Literature DB >> 31095290

ntEdit: scalable genome sequence polishing.

René L Warren¹, Lauren Coombe¹, Hamid Mohamadi¹, Jessica Zhang¹, Barry Jaquish², Nathalie Isabel³, Steven J M Jones¹, Jean Bousquet⁴, Joerg Bohlmann⁵, Inanç Birol¹.

Abstract

MOTIVATION: In the modern genomics era, genome sequence assemblies are routine practice. However, depending on the methodology, resulting drafts may contain considerable base errors. Although utilities exist for genome base polishing, they work best with high read coverage and do not scale well. We developed ntEdit, a Bloom filter-based genome sequence editing utility that scales to large mammalian and conifer genomes.
RESULTS: We first tested ntEdit and the state-of-the-art assembly improvement tools GATK, Pilon and Racon on controlled Escherichia coli and Caenorhabditis elegans sequence data.

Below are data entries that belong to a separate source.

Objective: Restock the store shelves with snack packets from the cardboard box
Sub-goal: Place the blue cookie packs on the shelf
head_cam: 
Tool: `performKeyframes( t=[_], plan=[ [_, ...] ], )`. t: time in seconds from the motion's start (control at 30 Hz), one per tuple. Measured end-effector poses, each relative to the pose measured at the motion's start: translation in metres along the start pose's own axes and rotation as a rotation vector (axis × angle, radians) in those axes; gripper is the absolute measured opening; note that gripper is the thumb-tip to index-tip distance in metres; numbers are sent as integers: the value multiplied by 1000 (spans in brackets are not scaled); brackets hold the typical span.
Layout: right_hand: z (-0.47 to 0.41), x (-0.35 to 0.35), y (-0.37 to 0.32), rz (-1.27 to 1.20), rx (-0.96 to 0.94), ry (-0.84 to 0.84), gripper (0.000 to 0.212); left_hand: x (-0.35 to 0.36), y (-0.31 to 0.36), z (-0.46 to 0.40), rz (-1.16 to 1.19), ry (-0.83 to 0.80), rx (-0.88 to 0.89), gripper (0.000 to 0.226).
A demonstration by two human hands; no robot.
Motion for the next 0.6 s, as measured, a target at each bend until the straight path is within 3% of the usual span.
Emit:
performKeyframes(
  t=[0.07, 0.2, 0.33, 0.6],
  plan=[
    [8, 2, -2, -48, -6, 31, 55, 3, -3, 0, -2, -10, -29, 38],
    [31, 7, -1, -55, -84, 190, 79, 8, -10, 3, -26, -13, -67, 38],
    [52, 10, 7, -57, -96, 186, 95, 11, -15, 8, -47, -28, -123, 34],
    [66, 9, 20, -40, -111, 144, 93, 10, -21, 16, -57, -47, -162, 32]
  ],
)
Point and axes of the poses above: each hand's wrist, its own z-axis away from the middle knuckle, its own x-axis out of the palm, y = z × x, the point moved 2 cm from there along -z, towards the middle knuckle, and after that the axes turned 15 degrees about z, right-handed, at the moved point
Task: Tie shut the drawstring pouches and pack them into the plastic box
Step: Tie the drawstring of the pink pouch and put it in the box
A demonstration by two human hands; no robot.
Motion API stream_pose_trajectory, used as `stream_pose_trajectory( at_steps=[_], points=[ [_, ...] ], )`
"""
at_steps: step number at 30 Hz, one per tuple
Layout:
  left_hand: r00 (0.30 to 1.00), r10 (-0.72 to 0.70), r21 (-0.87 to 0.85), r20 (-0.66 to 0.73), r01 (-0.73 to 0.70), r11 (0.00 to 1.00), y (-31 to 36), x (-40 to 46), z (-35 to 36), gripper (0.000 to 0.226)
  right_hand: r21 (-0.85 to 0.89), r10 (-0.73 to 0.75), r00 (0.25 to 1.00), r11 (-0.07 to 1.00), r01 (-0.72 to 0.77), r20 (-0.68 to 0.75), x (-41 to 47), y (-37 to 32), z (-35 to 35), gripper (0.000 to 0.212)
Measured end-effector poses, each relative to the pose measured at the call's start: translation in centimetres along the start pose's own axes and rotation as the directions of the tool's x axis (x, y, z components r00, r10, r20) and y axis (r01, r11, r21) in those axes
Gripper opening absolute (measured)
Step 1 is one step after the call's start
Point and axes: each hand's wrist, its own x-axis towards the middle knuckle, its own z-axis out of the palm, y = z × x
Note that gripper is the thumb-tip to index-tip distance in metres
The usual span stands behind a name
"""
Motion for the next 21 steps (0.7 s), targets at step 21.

Generally, ntEdit performs well at low sequence depths (<20×), fixing the majority (>97%) of base substitutions and indels, and its performance is largely constant with increased coverage. In all experiments conducted using a single CPU, the ntEdit pipeline executed in <14 s and <3 m, on average, on E.coli and C.elegans, respectively. We performed similar benchmarks on a sub-20× coverage human genome sequence dataset, inspecting accuracy and resource usage in editing chromosomes 1 and 21, and whole genome. ntEdit scaled linearly, executing in 30-40 m on those sequences. We show how ntEdit ran in <2 h 20 m to improve upon long and linked read human genome assemblies of NA12878, using high-coverage (54×) Illumina sequence data from the same individual, fixing frame shifts in coding sequences. We also generated 17-fold coverage spruce sequence data from haploid sequence sources (seed megagametophyte), and used it to edit our pseudo haploid assemblies of the 20 Gb interior and white spruce genomes in <4 and <5 h, respectively, making roughly 50M edits at a (substitution+indel) rate of 0.0024.
AVAILABILITY AND IMPLEMENTATION: https://github.com/bcgsc/ntedit. SUPPLEMENTARY INFORMATION: Supplementary data are available at Bioinformatics online.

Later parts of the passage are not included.